Article in English | Scopus | ID: covidwho-2325265

ABSTRACT

This chapter brings attention to the ways in which street and market vendors were racialized and targeted by authorities and police during and after the COVID-19 quarantine in Quito, Ecuador. This took place as vendors insisted on occupying streets and public spaces to find a livelihood amidst quarantine prohibitions and declining economic conditions. This study uses social media analysis and interviews to identify how and why authorities, the media, and a section of the population understood vendor indiscipline as the result of class and cultural difference while obscuring colonial racial logics and structural inequality.

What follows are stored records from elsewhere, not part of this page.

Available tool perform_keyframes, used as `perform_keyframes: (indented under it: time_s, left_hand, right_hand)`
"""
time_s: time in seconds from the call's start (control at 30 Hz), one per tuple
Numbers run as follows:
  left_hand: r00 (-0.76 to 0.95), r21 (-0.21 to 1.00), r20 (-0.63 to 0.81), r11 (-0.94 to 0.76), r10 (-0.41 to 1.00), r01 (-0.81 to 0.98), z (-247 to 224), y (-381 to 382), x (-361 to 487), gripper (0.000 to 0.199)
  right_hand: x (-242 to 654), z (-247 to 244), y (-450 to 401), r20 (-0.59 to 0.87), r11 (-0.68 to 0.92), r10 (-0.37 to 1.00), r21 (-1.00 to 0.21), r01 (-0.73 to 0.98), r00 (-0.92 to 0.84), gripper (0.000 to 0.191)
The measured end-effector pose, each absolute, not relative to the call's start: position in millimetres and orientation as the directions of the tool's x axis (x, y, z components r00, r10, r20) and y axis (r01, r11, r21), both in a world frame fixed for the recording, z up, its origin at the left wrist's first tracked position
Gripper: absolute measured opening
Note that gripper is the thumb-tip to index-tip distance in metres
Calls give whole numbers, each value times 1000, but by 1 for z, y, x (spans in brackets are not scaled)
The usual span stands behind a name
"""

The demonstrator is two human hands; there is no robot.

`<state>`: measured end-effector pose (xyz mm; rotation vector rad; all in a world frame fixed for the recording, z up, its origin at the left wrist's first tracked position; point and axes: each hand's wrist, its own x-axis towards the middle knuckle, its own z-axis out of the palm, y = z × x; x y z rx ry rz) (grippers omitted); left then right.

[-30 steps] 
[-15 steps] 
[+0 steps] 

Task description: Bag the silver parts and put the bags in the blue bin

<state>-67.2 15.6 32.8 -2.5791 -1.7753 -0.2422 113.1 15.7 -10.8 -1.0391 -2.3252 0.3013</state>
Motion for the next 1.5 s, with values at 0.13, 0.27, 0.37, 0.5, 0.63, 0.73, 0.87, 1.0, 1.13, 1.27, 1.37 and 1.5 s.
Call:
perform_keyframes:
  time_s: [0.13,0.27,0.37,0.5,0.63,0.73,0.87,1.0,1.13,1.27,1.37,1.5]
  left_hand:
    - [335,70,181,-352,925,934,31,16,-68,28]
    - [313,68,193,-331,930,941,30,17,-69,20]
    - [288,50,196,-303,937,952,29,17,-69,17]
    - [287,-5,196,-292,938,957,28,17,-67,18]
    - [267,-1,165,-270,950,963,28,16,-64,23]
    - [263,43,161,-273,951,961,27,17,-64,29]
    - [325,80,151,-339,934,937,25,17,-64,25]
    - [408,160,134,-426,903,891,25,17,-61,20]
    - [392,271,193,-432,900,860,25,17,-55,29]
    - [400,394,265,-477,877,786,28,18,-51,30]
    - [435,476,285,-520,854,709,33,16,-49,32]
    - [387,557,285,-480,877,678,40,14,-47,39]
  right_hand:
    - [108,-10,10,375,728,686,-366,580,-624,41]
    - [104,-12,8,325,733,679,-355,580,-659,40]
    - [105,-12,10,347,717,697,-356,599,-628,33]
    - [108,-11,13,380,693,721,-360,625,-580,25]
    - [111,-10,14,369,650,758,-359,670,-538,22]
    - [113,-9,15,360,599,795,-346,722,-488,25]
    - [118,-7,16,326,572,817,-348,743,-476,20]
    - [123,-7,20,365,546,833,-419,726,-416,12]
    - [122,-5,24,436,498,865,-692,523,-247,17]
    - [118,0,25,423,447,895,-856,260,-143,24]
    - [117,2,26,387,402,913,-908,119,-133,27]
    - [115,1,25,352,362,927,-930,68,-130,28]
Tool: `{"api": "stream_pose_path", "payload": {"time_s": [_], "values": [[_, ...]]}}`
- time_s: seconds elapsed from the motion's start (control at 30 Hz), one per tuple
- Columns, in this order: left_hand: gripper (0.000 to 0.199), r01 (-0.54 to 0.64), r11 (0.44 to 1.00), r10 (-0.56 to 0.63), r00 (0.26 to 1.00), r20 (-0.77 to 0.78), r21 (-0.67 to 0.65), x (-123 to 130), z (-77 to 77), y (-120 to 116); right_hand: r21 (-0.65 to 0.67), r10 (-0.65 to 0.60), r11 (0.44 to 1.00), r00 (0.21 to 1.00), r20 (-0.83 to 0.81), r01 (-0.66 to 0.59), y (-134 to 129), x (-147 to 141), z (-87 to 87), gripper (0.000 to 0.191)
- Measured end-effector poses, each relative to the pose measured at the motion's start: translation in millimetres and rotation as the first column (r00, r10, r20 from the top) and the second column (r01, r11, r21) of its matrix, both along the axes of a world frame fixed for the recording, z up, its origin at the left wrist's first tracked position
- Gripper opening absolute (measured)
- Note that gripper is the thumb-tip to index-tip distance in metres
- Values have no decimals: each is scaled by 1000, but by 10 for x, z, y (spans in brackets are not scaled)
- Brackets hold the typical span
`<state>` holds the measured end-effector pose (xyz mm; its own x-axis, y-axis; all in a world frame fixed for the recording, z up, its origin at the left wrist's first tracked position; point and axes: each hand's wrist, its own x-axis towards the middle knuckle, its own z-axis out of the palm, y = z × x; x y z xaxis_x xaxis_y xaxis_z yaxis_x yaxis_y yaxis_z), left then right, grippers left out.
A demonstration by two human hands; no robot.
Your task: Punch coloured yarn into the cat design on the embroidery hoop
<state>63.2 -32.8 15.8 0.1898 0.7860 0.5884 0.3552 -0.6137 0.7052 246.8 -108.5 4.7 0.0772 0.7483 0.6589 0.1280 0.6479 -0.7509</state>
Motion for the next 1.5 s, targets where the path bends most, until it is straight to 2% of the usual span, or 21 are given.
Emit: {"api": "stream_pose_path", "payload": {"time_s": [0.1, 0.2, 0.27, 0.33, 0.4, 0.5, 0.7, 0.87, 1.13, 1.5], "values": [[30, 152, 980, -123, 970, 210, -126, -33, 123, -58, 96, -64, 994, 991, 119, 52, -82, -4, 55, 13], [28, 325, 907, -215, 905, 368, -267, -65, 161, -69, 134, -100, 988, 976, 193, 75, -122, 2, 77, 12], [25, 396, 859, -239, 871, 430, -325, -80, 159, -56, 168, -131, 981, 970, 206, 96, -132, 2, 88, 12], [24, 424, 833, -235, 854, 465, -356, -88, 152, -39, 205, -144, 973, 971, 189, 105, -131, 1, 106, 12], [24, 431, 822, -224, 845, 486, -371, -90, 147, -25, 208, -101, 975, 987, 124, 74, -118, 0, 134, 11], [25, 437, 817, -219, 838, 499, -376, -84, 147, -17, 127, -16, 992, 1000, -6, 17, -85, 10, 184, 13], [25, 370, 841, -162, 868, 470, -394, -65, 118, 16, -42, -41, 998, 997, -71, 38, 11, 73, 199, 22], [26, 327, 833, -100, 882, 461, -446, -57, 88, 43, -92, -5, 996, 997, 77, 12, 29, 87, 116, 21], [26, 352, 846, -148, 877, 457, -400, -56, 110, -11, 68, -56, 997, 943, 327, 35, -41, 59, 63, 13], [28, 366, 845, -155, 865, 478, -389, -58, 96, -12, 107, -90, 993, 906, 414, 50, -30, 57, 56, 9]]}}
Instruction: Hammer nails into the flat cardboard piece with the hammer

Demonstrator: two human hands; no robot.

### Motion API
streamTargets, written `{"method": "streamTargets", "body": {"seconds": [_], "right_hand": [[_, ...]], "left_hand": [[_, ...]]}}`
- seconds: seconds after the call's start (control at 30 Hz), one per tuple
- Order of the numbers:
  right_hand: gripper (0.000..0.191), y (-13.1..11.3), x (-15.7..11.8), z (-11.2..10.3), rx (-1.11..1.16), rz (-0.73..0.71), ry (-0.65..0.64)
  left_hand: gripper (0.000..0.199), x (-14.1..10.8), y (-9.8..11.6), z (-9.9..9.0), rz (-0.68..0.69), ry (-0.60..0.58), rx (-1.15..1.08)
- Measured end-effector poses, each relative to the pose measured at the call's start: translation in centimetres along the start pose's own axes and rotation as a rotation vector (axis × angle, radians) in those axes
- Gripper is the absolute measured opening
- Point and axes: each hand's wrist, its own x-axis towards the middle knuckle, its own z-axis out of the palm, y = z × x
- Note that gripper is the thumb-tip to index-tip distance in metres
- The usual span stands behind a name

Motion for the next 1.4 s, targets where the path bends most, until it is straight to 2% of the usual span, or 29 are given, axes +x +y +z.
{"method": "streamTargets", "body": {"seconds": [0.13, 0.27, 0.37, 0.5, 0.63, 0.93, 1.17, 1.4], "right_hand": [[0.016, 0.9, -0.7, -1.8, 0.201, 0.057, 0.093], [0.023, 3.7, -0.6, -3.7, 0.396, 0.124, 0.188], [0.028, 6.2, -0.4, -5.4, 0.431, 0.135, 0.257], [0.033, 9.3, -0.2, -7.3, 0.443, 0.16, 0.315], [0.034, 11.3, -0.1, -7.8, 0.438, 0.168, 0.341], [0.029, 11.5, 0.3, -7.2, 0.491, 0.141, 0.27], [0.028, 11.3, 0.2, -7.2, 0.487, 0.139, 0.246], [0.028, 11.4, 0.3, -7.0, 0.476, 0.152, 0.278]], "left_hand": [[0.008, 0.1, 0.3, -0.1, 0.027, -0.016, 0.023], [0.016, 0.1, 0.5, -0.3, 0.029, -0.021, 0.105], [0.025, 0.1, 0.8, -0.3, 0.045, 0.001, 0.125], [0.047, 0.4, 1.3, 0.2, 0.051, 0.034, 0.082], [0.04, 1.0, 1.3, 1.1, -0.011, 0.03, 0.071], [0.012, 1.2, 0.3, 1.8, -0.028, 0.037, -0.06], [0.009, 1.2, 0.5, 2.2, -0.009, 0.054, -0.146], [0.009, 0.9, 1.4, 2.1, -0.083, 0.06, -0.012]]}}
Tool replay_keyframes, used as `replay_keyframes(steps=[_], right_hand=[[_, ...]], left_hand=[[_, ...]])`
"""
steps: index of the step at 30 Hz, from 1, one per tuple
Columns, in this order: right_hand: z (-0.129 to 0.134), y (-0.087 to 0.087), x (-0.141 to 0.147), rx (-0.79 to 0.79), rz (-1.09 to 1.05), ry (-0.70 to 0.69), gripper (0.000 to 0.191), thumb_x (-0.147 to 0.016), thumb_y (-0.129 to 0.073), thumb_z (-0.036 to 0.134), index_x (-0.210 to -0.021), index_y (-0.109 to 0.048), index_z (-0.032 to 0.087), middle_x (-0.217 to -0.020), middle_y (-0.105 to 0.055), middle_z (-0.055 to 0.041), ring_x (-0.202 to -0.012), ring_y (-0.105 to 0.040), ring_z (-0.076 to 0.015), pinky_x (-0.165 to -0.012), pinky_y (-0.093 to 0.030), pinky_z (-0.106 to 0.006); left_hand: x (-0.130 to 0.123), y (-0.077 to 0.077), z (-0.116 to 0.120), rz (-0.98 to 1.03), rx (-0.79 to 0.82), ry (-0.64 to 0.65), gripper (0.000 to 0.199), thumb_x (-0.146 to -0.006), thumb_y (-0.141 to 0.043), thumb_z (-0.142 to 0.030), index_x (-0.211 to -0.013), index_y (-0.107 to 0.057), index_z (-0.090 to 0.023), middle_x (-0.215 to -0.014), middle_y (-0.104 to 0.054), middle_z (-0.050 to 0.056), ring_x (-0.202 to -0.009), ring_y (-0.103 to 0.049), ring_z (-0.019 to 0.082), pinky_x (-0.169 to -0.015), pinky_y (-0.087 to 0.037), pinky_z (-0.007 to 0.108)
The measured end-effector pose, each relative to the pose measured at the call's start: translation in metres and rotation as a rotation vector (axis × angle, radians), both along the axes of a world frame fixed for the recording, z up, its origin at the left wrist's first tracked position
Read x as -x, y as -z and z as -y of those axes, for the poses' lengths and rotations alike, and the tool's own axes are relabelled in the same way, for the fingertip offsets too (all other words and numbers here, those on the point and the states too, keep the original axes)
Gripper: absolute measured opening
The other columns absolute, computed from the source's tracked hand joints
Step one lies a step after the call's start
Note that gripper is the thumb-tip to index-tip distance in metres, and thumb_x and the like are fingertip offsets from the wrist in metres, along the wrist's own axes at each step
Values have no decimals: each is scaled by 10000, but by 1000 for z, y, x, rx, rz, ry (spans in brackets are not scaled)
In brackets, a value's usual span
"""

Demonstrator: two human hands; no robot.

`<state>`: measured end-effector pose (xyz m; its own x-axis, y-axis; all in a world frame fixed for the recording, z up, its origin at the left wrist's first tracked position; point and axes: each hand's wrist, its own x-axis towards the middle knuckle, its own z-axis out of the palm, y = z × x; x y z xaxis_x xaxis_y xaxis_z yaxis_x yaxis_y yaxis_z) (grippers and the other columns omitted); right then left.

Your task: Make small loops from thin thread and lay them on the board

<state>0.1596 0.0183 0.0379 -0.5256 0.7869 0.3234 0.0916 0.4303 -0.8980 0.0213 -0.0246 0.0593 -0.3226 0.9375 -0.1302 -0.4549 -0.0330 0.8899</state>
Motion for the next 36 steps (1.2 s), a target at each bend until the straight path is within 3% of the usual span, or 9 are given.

The study data show that authorities and the public identify vendors as less educated, less cultured, less civilized, and as more Indigenous. Simultaneously, racist comments used to describe vendors included "angos, " a Kichwa word that means resilience and flexibility. In the context of the COVID-19 quarantine, this term was used to describe bodies inherently more resistant to COVID-19, and also as bodies more likely to spread it. This study argues that angos and other terms discussed respond to colonial racial logics that date back to the nineteenth-century, linking race, vulnerability, and hygiene. Thus racialized bodies are seen as out of place and as contaminating public spaces. Such understandings are deeply engrained in people's consciousness, not only justifying the use of force against street and market vendors, but also denying the double vulnerability vendors face on a daily basis. © The Author(s), under exclusive license to Springer Nature Switzerland AG 2022.